Destruction de 1200 maisons à Lubumbashi : les victimes appellent à la justice

Dans Congo profond, Environnement
Lubumbashi, Shilatembo

Environ 1200 ont été maisons détruites à Lubumbashi, en juin 2017, au quartier Joli-site, dans la commune Annexe. De nombreuses familles sont remises à zéro, des investissements anéantis, et des cœurs brisés. La mairie qui a ordonné les démolitions, espérait rétablir dans ses droits, la Régie des voies aériennes (RVA), autorité des aéroports de RDC, propriétaire du site « spolié ».

La plupart des victimes détiennent pourtant des documents dûment signés par les cadastres et conservateurs des titres immobiliers. En pleine dégringolade de l’économie congolaise, avec le Franc congolais en chute constante, les centaines de familles sans abris sont en détresses. Mais à Lubumbashi, c’est le silence, aucune mobilisation en faveur de ces personnes.

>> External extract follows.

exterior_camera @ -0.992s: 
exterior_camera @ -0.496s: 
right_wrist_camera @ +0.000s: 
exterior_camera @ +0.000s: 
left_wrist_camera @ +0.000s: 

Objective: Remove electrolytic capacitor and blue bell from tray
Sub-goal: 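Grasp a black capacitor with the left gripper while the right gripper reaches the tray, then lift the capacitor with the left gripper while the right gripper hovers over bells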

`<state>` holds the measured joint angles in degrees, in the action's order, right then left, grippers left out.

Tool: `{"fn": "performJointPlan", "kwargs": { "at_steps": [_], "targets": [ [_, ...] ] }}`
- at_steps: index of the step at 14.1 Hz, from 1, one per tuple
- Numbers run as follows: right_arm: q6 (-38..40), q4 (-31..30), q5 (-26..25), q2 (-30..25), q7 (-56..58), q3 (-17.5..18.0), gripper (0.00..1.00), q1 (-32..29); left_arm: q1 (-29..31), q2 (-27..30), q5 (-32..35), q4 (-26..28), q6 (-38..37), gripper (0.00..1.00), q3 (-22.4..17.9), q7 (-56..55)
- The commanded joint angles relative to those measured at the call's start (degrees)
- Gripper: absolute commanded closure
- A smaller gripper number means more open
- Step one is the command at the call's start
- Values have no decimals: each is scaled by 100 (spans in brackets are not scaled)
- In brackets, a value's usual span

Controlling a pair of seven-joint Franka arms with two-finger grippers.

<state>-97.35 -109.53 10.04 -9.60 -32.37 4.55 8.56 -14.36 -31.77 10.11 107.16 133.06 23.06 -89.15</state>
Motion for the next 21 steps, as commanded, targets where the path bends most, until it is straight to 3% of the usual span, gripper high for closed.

Une question très complexe

La mairie de Lubumbashi reproche aux victimes de démolition d’avoir bâti sur un site de la RVA, un domaine public donc, jamais cédé aux tiers. Bien plus, ces habitations se rapprochent du périmètre de l’aéroport international de Luano. Et, l’autorité aéroportuaire indique vouloir élargir sa piste d’atterrissage. Elle voudrait, vraisemblablement, en plus, établir de nouveaux bâtiments. Dès lors, le maire « agit conformément à son autorité », estime Me Michel Kazadi, avocat au barreau de Kinshasa Gombe.

Lire aussi « Civisme fiscal et discours « courtois » : leçons au maire de Lubumbashi« .

La complexité de la question intrigue les humanitaires. Ils pointent « un acte illégal, arbitraire et un abus de pouvoir », comme le pense Jeff Mbiya, juriste et journaliste du réseau des communicateurs humanitaires à Lubumbashi. Il estime, en effet, qu’aucun jugement n’a autorisé le maire à détruire les immeubles, quelque irrégulièrement qu’elles fussent acquises. L’avocat Michel Kazadi de Lubumbashi, considère pourtant que « l’autorité de l’Etat peut, selon l’intérêt général et la protection des biens communs, ordonner une démolition. On n’a pas nécessairement besoin d’une décision de juge ».

En foncier, le sol et le sous-sol appartiennent à l’Etat congolais. Le maire se fonderait sur l’interprétation de ce principe relativement apprécié. Mais la doctrine juridique enseigne aussi que l’Etat confère la jouissance à travers ses services techniques et spécialisés qui sont, dans ce cas, le cadastre et Le conservateur des titres immobiliers. Ce sont ces derniers qui sont cités comme ayant délivré des documents en possession des victimes des démolitions de Luano. « Pour mettre fin à cette jouissance, il faut un jugement qui annule le droit précèdent » ajoute Me Michel Kazadi.

Sans aval du juge, au risque de « destruction méchante » pour le maire

Du coup, plusieurs juristes et humanitaires pensent que les victimes de ces démolitions devraient être indemnisées. Faisant références à d’autres destructions précédentes dans la ville, l’avocat Michel Kazadi de Kinshasa pense que « pour des fins d’utilité publique (le cas des projets de la RVA), on devait démolir après avoir indemnisé les victimes. » Une procédure qui devrait suivre l’évaluation des biens à perdre. « Malheureusement, regrette-il, dans notre pays, on roule les victimes dans la farine et l’argent sert à des fins privées ».

Certains vont jusqu’à accuser le maire d’usurpation de pouvoir, en agissant en lieu et place de la justice. Pour les humanitaires, il s’agit d’« une atteinte au droit la vie, à un environnement sain, à un abri, à une propriété. » Ils verraient même le maire « sous le coup de la destruction méchante ».

Mais s’il est établi que les victimes de la démolition de la centaine de maisons à Lubumbashi ont fraudé, elles pourraient alors tout perdre. La mairie a indiqué que depuis au moins trois ans, les occupants du site de la RVA ont été priés de partir. « “Fraus omnia corroptus”, pour « la fraude corrompt tout ». Si au départ vous êtes sur un terrain d’autrui mal acquis, même si vous avez tous les documents corrects, l’erreur du départ vous rattrape », explique l’avocat Michel Kazadi.

Il y a plusieurs mois, le maire dit avoir rappelé qu’il fallait libérer le site.